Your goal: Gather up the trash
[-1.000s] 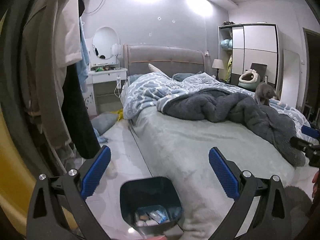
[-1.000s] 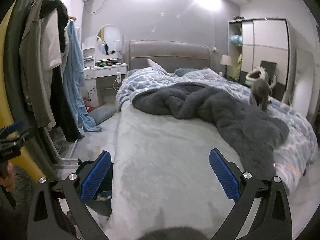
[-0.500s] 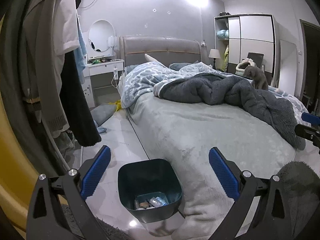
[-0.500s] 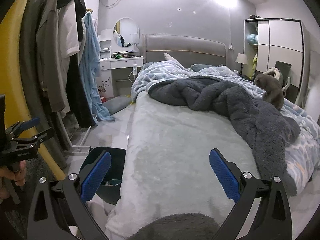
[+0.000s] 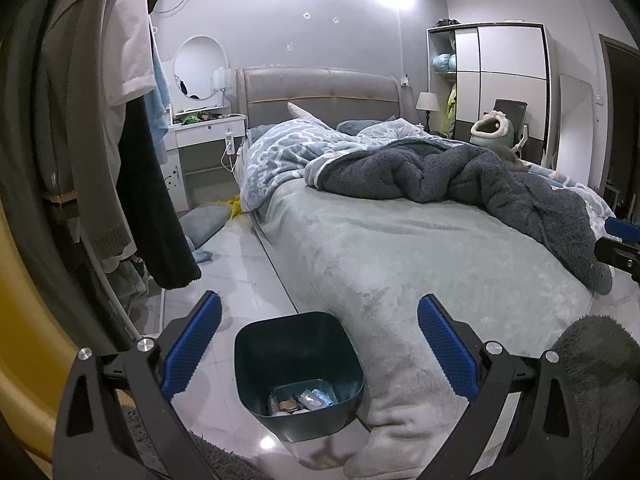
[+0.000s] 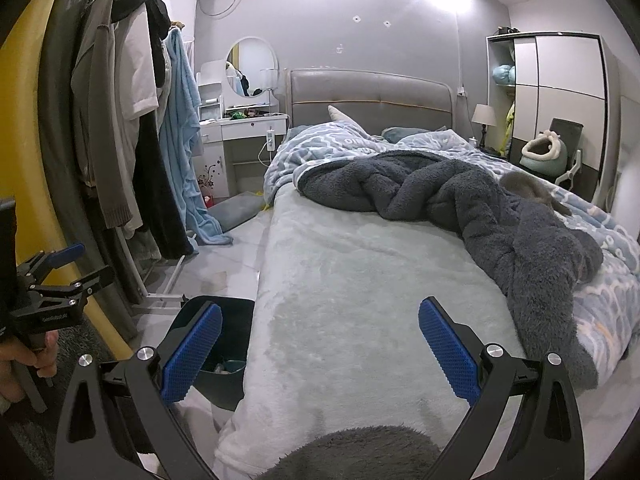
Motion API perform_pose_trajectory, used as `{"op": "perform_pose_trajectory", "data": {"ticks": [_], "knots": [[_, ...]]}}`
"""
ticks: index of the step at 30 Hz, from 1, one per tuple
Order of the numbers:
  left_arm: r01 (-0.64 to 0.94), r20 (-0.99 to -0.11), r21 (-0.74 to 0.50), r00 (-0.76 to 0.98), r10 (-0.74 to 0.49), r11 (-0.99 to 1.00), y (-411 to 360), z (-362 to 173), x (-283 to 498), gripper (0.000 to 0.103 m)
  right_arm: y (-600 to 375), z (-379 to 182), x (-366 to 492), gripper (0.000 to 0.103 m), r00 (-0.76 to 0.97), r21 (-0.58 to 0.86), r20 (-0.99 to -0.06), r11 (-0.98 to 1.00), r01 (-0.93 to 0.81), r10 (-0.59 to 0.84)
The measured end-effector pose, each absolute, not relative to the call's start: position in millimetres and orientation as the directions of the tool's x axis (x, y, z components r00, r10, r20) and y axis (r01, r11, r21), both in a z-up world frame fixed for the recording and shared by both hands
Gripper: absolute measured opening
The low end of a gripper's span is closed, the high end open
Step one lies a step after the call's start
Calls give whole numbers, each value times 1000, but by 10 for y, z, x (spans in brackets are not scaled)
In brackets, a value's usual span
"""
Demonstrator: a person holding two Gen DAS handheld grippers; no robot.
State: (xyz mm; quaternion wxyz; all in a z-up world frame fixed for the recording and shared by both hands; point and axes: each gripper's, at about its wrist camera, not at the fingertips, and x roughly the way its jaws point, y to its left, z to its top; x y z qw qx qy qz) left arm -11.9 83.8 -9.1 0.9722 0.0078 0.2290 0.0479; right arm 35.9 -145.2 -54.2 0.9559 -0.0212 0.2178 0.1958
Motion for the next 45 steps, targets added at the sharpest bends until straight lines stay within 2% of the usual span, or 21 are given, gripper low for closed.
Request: {"op": "perform_pose_trajectory", "data": {"ticks": [45], "knots": [[-96,-458,16,884,92,995,897,-100,-115,100,-1456,-509,315,100,829,49,-427,925,-377,361]]}}
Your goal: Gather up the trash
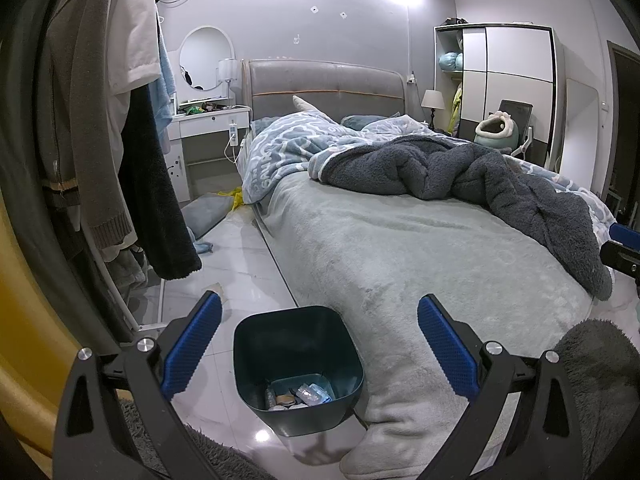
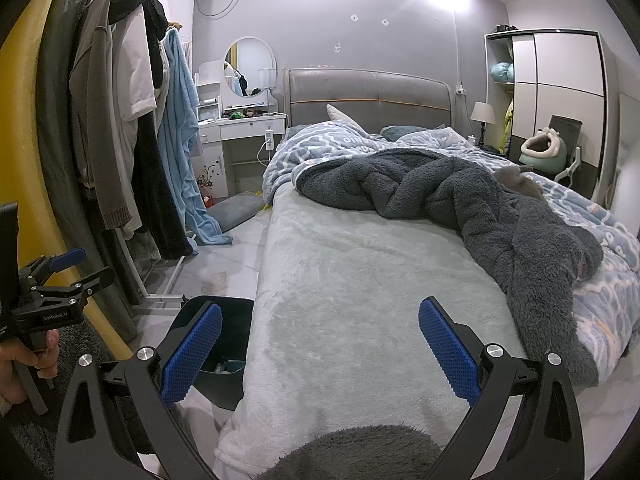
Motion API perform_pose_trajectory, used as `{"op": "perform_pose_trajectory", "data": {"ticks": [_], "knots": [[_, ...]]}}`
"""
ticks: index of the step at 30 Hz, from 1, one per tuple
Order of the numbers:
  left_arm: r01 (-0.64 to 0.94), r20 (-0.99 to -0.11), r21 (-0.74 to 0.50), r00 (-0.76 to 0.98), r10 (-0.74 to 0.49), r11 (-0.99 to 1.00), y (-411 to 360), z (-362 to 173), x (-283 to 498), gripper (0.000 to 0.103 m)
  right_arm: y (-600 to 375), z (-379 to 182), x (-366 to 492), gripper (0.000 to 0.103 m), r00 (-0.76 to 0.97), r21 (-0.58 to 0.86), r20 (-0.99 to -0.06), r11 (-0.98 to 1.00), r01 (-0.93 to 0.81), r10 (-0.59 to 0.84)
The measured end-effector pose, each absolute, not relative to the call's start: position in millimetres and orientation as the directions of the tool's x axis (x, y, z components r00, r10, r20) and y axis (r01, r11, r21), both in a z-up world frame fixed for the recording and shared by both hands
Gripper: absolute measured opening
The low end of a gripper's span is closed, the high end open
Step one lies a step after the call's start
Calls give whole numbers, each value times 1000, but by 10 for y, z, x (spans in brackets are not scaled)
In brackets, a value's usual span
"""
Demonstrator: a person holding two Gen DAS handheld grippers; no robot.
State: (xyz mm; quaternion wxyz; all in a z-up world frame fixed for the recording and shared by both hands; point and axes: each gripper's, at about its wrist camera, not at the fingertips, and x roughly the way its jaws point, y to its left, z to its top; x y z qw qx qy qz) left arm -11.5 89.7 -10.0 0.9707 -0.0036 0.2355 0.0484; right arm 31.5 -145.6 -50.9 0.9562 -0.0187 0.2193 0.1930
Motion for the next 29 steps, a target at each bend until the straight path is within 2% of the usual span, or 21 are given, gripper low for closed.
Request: {"op": "perform_pose_trajectory", "data": {"ticks": [29], "knots": [[-102,-468,16,878,98,995,971,-188,-165,100,-1455,-509,295,100,830,51,-427,926,-374,358]]}}
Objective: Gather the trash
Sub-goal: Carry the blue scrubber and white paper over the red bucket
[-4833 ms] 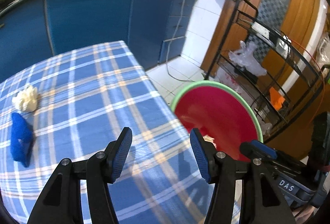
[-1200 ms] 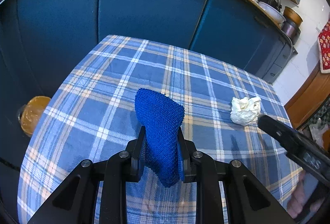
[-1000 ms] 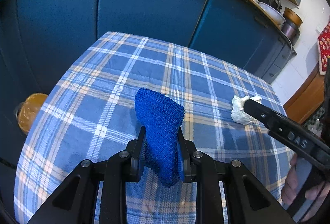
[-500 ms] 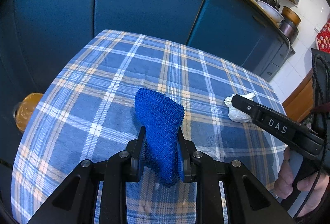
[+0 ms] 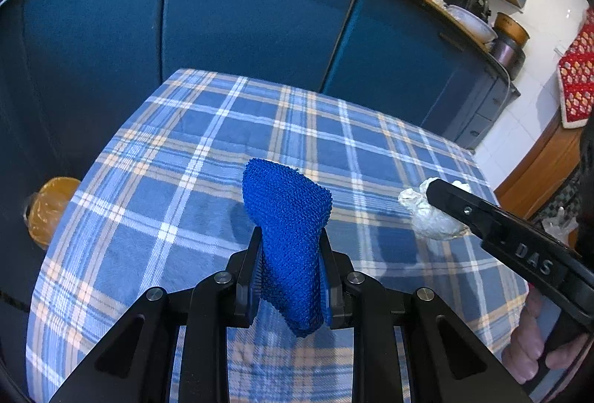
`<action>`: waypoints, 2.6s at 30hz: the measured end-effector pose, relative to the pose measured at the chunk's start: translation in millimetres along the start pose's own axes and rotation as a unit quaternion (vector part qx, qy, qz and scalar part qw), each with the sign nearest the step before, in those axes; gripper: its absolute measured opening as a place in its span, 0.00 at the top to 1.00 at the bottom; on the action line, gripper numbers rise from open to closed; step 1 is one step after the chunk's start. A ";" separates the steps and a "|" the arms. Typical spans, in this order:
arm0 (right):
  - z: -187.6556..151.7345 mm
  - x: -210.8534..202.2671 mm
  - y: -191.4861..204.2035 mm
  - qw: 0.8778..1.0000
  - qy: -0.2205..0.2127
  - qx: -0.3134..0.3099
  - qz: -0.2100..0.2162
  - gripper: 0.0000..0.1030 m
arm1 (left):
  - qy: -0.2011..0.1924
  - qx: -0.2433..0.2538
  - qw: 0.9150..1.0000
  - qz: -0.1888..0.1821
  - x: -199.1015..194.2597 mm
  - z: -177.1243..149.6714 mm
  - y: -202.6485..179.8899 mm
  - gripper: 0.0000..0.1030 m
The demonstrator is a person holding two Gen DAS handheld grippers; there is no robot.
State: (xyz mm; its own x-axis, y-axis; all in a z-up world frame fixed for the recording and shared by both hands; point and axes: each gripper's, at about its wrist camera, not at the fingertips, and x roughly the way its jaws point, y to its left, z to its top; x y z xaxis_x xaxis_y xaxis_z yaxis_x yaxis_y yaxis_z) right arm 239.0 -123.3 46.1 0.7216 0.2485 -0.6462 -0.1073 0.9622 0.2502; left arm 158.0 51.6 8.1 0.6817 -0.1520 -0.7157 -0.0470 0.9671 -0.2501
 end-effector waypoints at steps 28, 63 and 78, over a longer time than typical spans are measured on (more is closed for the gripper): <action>-49.8 -158.6 -25.2 0.994 -0.099 0.051 0.003 0.72 | -0.028 0.065 0.995 -0.071 -65.0 -11.7 -81.0 0.76; -143.4 -254.3 -203.3 0.960 -0.135 0.226 -0.098 0.71 | 0.039 0.237 0.951 -0.193 -61.8 -83.8 -273.2 0.75; -183.1 -253.4 -268.8 0.937 -0.108 0.301 -0.139 0.67 | 0.079 0.297 0.927 -0.216 -31.0 -121.0 -339.9 0.74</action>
State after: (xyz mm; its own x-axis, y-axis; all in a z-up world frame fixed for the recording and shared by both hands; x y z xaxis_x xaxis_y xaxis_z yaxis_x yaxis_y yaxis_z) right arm -40.3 -424.5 10.6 0.7934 -0.0936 -0.6015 0.4640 0.7325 0.4981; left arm 64.5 -297.1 36.4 0.4248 -0.5344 -0.7307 0.6479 0.7432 -0.1668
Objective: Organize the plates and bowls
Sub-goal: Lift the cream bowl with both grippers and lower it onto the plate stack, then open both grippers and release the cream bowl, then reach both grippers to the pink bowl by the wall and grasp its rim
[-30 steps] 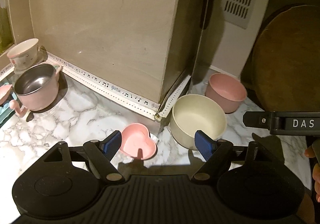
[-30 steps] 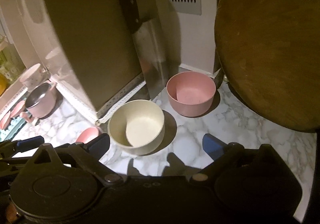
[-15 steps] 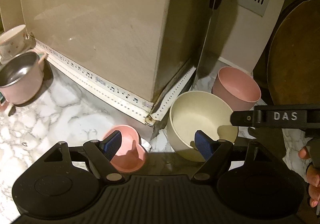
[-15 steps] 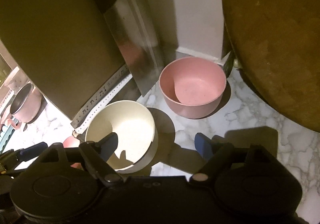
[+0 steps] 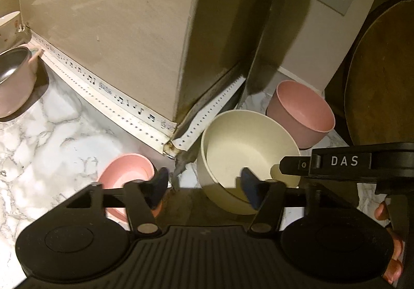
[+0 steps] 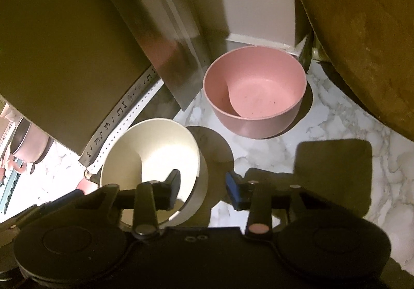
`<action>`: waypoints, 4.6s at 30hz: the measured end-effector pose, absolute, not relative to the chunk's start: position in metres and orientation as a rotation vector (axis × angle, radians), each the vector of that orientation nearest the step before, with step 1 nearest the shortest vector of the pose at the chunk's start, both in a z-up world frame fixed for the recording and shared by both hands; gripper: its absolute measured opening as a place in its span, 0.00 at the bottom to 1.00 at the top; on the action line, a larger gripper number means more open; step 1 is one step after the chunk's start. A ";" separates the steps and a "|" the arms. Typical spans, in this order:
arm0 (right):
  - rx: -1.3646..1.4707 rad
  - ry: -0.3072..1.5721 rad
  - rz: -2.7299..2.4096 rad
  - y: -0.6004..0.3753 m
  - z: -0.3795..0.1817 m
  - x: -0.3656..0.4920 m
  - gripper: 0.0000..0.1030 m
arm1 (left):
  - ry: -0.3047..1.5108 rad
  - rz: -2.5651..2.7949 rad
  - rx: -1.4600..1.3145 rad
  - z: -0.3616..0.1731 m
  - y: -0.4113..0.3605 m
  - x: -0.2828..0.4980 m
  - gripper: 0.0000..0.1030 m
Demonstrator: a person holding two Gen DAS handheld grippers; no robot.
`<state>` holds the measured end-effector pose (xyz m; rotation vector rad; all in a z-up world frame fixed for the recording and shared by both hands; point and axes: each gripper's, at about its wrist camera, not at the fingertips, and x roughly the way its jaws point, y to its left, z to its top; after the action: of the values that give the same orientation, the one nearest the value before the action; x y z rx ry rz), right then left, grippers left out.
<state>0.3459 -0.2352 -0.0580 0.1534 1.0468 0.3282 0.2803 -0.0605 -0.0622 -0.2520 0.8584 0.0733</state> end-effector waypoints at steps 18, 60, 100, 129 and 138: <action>0.112 1.056 0.299 -0.226 -0.051 0.334 0.09 | 0.903 0.032 -0.247 -0.059 -0.068 0.281 0.16; 0.036 1.070 0.454 -0.117 0.011 0.162 0.10 | 0.969 0.126 -0.197 -0.002 0.032 0.074 0.16; 0.039 1.176 0.525 -0.088 -0.014 0.117 0.31 | 1.028 0.185 -0.188 -0.013 0.059 0.029 0.16; 0.113 1.016 0.426 -0.194 0.051 0.174 0.63 | 0.875 -0.030 -0.117 0.036 -0.033 0.127 0.58; 0.123 1.000 0.303 -0.242 0.051 0.220 0.85 | 0.865 -0.046 -0.129 0.034 -0.069 0.182 0.73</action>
<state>0.2198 -0.2418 0.0511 0.1230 0.9997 0.3033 0.1821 -0.0686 0.0337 -0.1285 0.8654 -0.0456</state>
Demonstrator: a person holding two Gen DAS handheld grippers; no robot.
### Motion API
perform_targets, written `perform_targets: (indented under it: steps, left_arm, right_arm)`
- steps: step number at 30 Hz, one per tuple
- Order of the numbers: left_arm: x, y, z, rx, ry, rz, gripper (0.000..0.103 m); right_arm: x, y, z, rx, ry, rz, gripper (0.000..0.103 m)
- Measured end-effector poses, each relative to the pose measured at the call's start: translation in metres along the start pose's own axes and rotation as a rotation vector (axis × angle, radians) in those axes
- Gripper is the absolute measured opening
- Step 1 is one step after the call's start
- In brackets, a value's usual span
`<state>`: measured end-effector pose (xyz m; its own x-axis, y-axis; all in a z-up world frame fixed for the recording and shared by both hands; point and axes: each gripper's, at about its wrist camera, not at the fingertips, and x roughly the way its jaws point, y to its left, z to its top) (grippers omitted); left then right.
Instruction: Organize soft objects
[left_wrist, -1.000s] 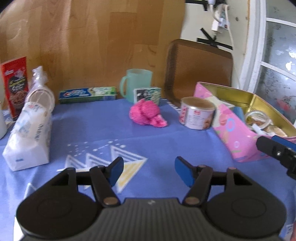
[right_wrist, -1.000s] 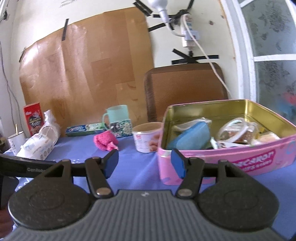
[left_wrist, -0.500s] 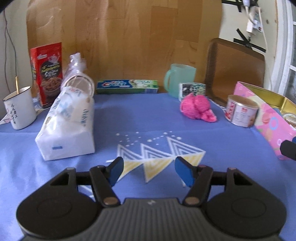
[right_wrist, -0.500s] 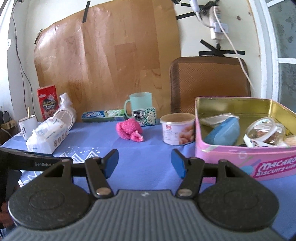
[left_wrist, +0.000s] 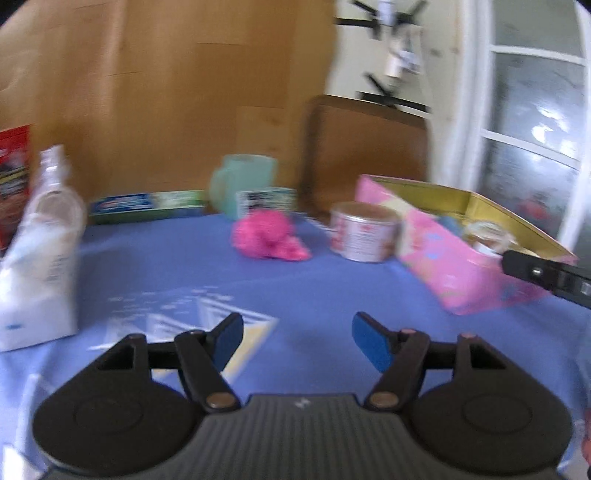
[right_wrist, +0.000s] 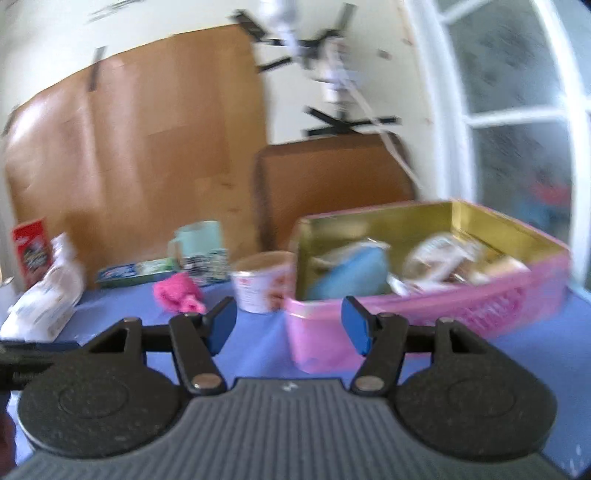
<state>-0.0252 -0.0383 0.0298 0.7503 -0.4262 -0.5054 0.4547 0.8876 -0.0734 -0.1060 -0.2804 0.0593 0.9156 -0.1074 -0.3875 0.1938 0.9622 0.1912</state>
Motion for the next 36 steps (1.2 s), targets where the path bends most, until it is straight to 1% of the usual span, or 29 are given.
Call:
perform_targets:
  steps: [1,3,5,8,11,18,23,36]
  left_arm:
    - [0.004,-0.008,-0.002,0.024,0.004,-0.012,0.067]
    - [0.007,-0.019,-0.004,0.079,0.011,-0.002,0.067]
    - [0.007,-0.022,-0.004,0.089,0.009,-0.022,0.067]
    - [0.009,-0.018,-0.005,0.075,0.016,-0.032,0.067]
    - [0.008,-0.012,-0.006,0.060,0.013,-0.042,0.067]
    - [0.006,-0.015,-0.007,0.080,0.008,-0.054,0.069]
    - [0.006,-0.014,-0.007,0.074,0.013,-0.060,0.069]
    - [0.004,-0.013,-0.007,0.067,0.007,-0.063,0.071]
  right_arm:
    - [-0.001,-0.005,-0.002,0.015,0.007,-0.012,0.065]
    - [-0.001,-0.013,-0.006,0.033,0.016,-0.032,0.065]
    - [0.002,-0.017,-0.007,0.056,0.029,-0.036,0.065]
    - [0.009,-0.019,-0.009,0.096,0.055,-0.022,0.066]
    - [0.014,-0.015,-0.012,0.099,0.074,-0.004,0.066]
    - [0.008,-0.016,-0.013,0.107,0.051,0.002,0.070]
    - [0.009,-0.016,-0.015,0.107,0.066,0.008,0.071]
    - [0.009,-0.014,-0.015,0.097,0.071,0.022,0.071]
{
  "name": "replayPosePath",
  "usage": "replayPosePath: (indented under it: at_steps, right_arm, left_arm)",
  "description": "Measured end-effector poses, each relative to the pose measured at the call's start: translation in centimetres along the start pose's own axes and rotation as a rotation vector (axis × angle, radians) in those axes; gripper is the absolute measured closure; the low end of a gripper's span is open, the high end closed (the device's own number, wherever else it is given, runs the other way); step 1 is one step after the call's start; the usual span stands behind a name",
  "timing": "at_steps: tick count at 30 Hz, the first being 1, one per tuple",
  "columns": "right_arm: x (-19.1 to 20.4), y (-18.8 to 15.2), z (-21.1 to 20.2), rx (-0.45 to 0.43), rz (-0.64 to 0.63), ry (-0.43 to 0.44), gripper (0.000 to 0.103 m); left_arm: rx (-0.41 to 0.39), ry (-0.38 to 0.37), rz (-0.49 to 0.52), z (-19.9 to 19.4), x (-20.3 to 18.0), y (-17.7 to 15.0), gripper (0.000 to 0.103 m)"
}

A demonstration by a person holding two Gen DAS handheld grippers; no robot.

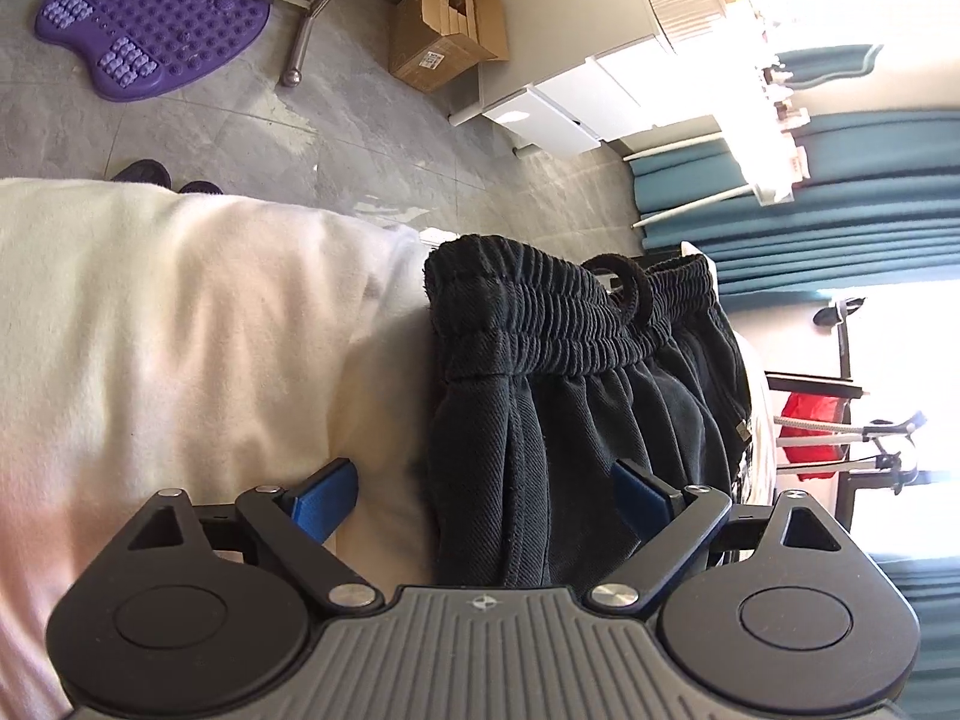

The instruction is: Fold clothes

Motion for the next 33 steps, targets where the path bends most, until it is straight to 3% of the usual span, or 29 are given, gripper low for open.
replayPosePath:
  at_steps: [3,5,10,16,19,20,21,24,27,33]
  right_arm:
    - [-0.8,0.4,0.4,-0.047,0.002,-0.044,0.017]
    - [-1.5,0.4,1.2,-0.027,0.018,-0.066,0.018]
    - [-3.9,-0.4,3.6,0.08,0.144,-0.122,0.018]
    - [-4.3,-3.7,6.6,0.252,0.205,-0.106,0.028]
    - [-3.3,-4.6,7.5,0.266,0.167,-0.104,0.044]
    - [-2.9,-4.6,7.6,0.268,0.156,-0.093,0.062]
    - [-2.5,-4.6,7.8,0.274,0.147,-0.079,0.087]
    - [-1.5,-4.3,7.1,0.259,0.154,-0.002,0.092]
    - [-0.6,-3.7,6.4,0.233,0.159,0.072,0.093]
    - [-0.8,-3.5,7.2,0.261,0.173,0.042,0.093]
  left_arm:
    - [-0.016,-0.002,-0.005,-0.3,0.3,0.2,0.016]
    - [-0.032,-0.004,0.003,-0.7,0.2,0.2,0.022]
    - [-0.08,-0.144,0.05,-1.7,-1.3,0.2,0.022]
    - [-0.019,-0.093,0.066,0.6,-1.9,0.0,0.029]
    - [0.005,-0.094,0.034,1.6,-1.5,0.2,0.034]
    - [0.002,-0.101,0.028,1.6,-1.5,0.3,0.035]
    - [0.0,-0.109,0.021,1.7,-1.4,0.4,0.036]
    - [-0.01,-0.156,-0.001,1.4,-1.2,0.4,0.043]
    - [-0.006,-0.099,0.028,1.5,-1.2,0.1,0.055]
    - [0.022,-0.045,0.082,2.5,-1.7,0.2,0.06]
Point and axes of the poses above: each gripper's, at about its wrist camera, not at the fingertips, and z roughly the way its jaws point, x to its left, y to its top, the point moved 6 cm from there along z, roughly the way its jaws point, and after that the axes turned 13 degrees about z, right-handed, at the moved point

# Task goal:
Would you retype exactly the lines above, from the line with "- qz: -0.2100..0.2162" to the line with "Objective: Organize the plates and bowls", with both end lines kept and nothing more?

# Answer box:
  - qz: -0.2100..0.2162
  - gripper: 0.0000..0.1030 m
arm1 (left):
  - qy: -0.2011..0.1924
  - qx: -0.2433..0.2538
  - qw: 0.9150..1.0000
  - qz: -0.1888..0.1821
  - x: -199.1015..194.2597 mm
  - z: -177.1243..149.6714 mm
  - y: -202.6485..179.8899 mm
  - gripper: 0.0000..0.1030 m
The demonstrator is a person holding two Gen DAS handheld grippers; there is no robot.
State: (xyz mm; its own x-axis, y-axis; all in a z-up world frame fixed for the recording and shared by both hands; point and axes: each gripper's, at about its wrist camera, not at the fingertips, and x roughly the way its jaws point, y to its left, z to its top; x y z xaxis_x xaxis_y xaxis_z yaxis_x yaxis_y yaxis_z) right arm 239.0 -123.3 46.1 0.7216 0.2485 -0.6462 -0.1073 0.9622 0.2502; left arm 158.0 51.6 8.1 0.6817 -0.1520 -0.7157 -0.0470 0.9671 -0.2501
 end-effector waypoints at steps 28, 63 and 78, over a longer time than typical spans are measured on (more is closed for the gripper): <action>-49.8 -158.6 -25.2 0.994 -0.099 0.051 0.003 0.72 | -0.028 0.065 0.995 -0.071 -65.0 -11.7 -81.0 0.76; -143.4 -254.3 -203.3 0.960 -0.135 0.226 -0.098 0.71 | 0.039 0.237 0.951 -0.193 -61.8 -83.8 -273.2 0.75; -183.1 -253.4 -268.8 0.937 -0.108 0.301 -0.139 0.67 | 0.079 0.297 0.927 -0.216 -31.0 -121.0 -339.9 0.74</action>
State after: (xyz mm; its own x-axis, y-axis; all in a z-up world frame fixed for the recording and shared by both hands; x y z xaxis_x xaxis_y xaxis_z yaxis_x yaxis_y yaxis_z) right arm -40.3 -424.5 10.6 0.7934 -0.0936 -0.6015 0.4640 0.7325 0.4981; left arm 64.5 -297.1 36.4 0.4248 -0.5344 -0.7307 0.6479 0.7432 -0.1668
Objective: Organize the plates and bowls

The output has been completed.